Start of Block

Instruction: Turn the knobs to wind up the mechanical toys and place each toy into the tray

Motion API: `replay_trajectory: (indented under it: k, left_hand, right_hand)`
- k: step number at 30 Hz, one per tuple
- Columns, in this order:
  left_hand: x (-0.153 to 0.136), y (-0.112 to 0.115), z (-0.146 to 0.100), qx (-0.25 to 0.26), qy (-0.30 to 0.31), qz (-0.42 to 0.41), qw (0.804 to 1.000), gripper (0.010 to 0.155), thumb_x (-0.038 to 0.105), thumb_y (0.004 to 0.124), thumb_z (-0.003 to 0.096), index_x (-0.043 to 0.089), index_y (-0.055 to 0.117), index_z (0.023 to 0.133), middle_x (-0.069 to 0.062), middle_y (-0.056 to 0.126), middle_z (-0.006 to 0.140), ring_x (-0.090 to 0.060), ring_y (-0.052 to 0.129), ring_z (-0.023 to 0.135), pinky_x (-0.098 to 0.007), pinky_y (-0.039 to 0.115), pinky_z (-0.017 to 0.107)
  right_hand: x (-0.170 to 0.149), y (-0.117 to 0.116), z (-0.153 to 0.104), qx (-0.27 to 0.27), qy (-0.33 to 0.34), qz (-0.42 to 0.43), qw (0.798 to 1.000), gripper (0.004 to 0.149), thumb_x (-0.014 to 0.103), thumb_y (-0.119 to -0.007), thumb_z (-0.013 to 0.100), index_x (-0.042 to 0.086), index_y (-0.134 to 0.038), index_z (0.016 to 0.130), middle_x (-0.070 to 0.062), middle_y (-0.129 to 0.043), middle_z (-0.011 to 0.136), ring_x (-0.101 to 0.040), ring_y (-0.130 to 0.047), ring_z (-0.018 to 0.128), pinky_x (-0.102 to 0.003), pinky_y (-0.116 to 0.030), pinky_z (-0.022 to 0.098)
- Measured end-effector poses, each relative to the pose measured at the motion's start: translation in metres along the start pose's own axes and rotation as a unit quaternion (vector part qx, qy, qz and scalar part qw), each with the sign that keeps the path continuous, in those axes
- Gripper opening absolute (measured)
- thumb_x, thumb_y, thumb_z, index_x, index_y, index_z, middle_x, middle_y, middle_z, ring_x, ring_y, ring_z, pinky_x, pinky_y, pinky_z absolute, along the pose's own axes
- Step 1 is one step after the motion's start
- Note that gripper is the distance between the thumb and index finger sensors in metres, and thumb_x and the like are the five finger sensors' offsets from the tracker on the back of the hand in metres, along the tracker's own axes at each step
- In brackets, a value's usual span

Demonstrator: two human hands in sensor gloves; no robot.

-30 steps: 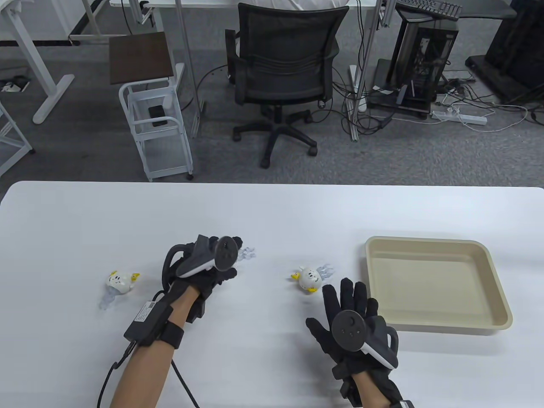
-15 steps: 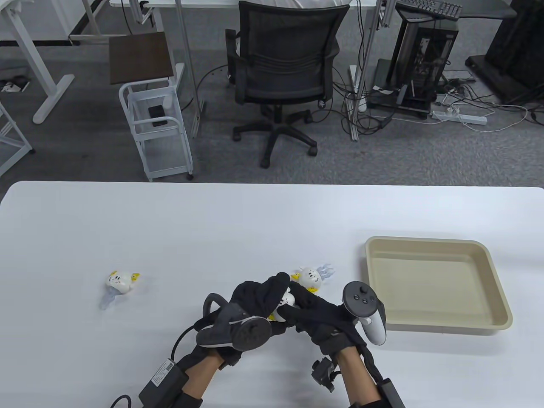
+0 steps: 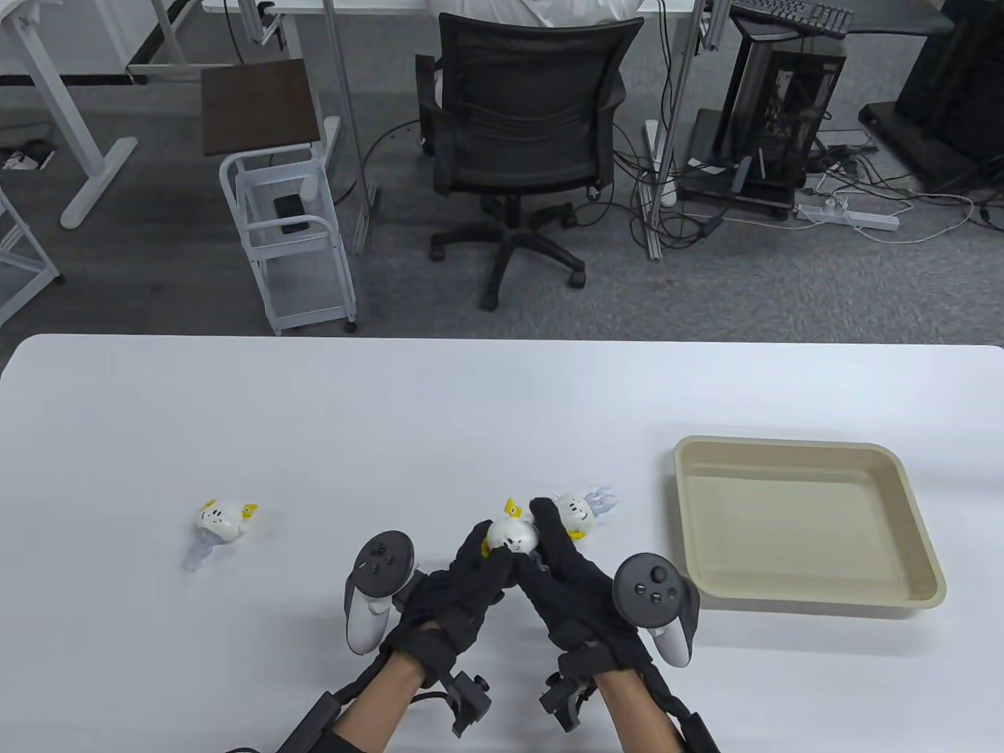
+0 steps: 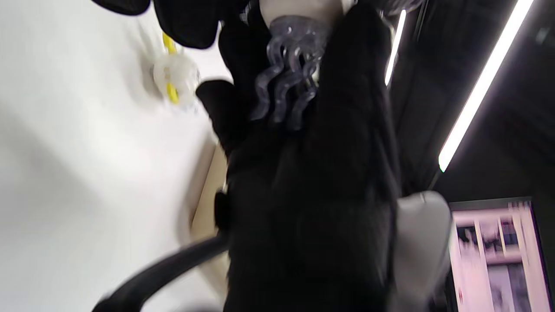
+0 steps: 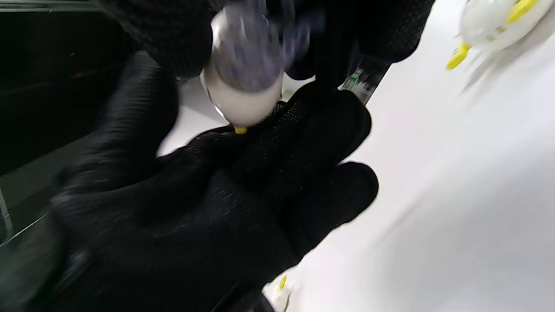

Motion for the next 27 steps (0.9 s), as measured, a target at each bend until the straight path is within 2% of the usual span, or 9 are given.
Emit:
replay_trajectory:
  k: [2,6,10,12,14,17,20,23,27]
  left_hand:
    - [-0.002,-0.017,-0.003,0.074,0.001,-0.026,0.997,0.08,0.049,0.069,0.0564,-0.004,0.044,0.11,-0.017,0.069,0.103,-0.04,0.087,0.082,-0.063,0.069,0.064]
    - [0.004,-0.031,-0.003,0.013,0.034,0.065,0.997,0.077,0.05,0.075,0.0549,0.003,0.052,0.111,-0.012,0.074,0.103,-0.036,0.088,0.079,-0.06,0.071,0.065]
    - [0.004,-0.028,-0.003,0.01,0.045,0.088,0.995,0.076,0.05,0.077,0.0535,0.006,0.055,0.111,-0.009,0.076,0.103,-0.034,0.088,0.079,-0.059,0.071,0.065]
    - [0.006,-0.025,-0.003,0.01,0.06,0.124,0.99,0.076,0.051,0.079,0.0525,0.009,0.054,0.112,-0.006,0.076,0.104,-0.034,0.085,0.081,-0.059,0.07,0.066]
    - [0.012,-0.019,-0.005,0.004,0.091,0.189,0.978,0.076,0.051,0.08,0.0517,0.015,0.053,0.113,-0.002,0.073,0.107,-0.033,0.08,0.085,-0.058,0.069,0.067]
    - [0.016,-0.019,-0.005,-0.001,0.107,0.233,0.967,0.076,0.051,0.081,0.0508,0.02,0.053,0.113,0.004,0.072,0.108,-0.032,0.077,0.088,-0.057,0.067,0.068]
    - [0.013,-0.023,-0.003,0.012,0.082,0.222,0.971,0.075,0.053,0.08,0.0511,0.017,0.055,0.113,0.0,0.075,0.106,-0.033,0.079,0.086,-0.057,0.068,0.067]
    - [0.006,-0.029,-0.002,0.03,0.057,0.201,0.977,0.077,0.056,0.076,0.0519,0.009,0.06,0.11,-0.005,0.082,0.1,-0.033,0.085,0.079,-0.056,0.072,0.063]
    - [-0.002,-0.031,-0.001,0.025,0.013,0.158,0.987,0.079,0.06,0.072,0.0531,0.002,0.064,0.107,-0.009,0.089,0.092,-0.032,0.09,0.071,-0.056,0.075,0.058]
  right_hand:
    - [0.002,0.0,0.0,-0.002,-0.001,0.01,1.0,0.059,0.045,-0.069,0.069,0.02,-0.045,0.117,-0.022,-0.065,0.111,-0.044,-0.074,0.095,-0.052,-0.07,0.071]
    - [-0.003,0.007,0.001,-0.044,-0.043,0.011,0.998,0.04,0.038,-0.076,0.068,0.017,-0.072,0.102,-0.014,-0.079,0.097,-0.035,-0.086,0.079,-0.043,-0.076,0.063]
    - [-0.015,0.006,0.002,-0.028,-0.068,0.059,0.996,0.04,0.038,-0.078,0.067,0.009,-0.077,0.094,-0.011,-0.087,0.084,-0.029,-0.093,0.065,-0.039,-0.081,0.054]
    - [-0.026,0.004,0.002,-0.018,-0.112,0.138,0.984,0.038,0.038,-0.078,0.068,0.005,-0.081,0.087,-0.012,-0.091,0.074,-0.028,-0.095,0.055,-0.038,-0.083,0.046]
    - [-0.039,-0.001,0.002,-0.005,-0.176,0.239,0.955,0.037,0.035,-0.077,0.068,0.001,-0.084,0.079,-0.014,-0.093,0.063,-0.027,-0.096,0.043,-0.037,-0.084,0.037]
    - [-0.045,-0.003,0.004,0.014,-0.207,0.262,0.943,0.037,0.035,-0.077,0.066,-0.001,-0.087,0.073,-0.013,-0.094,0.056,-0.024,-0.096,0.034,-0.036,-0.084,0.03]
    - [-0.039,0.0,0.006,0.011,-0.183,0.207,0.961,0.037,0.035,-0.075,0.069,0.001,-0.085,0.079,-0.013,-0.093,0.063,-0.026,-0.096,0.042,-0.037,-0.084,0.036]
    - [-0.032,0.001,0.007,0.013,-0.126,0.12,0.985,0.044,0.041,-0.072,0.07,0.004,-0.075,0.095,-0.016,-0.086,0.083,-0.033,-0.092,0.063,-0.04,-0.081,0.052]
    - [-0.028,0.001,0.007,0.035,-0.077,0.11,0.99,0.048,0.038,-0.075,0.069,0.004,-0.067,0.102,-0.017,-0.08,0.092,-0.035,-0.088,0.073,-0.042,-0.077,0.059]
Point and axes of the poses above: the tracker on the back of each hand, its own x axis roughly to the thumb side, its own z axis roughly from the wrist to the fingertips, y = z × x, the point moved 1 cm from there along z, roughly from the wrist to the fingertips
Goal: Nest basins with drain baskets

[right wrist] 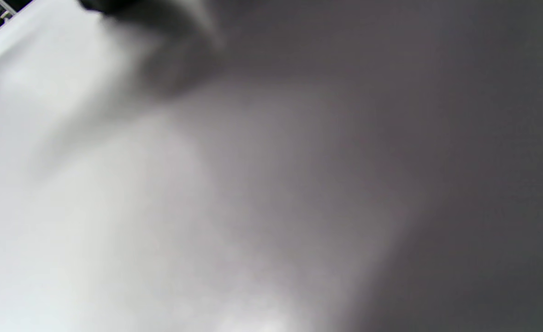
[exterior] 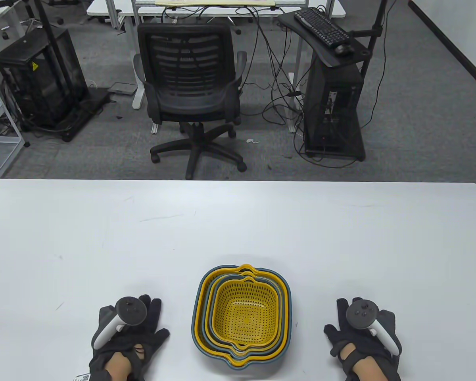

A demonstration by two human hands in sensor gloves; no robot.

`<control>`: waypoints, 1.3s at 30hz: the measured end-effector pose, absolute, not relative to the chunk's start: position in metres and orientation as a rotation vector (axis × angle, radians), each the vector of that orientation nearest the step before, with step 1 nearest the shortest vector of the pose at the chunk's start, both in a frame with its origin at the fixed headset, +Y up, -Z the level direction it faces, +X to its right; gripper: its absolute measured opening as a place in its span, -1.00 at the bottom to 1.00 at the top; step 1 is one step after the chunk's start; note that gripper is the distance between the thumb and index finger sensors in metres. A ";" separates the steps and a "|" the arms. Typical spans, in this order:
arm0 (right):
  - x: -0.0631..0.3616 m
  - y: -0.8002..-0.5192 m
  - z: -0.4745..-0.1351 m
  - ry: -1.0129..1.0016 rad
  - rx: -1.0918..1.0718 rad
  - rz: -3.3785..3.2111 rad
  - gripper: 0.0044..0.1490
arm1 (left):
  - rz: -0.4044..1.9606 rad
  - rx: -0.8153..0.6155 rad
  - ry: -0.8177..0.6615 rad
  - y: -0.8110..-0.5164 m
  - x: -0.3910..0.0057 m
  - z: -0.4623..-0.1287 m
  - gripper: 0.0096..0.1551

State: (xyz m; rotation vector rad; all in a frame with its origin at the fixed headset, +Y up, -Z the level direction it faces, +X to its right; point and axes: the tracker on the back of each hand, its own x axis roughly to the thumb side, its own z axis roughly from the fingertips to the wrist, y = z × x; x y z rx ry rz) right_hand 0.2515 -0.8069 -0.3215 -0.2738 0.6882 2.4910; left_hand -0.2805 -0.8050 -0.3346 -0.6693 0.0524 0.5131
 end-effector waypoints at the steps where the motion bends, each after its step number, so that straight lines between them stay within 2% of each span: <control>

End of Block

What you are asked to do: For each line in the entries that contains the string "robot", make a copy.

Result:
Demonstrator: two human hands in sensor gloves; no robot.
A demonstration by two human hands in sensor gloves; no robot.

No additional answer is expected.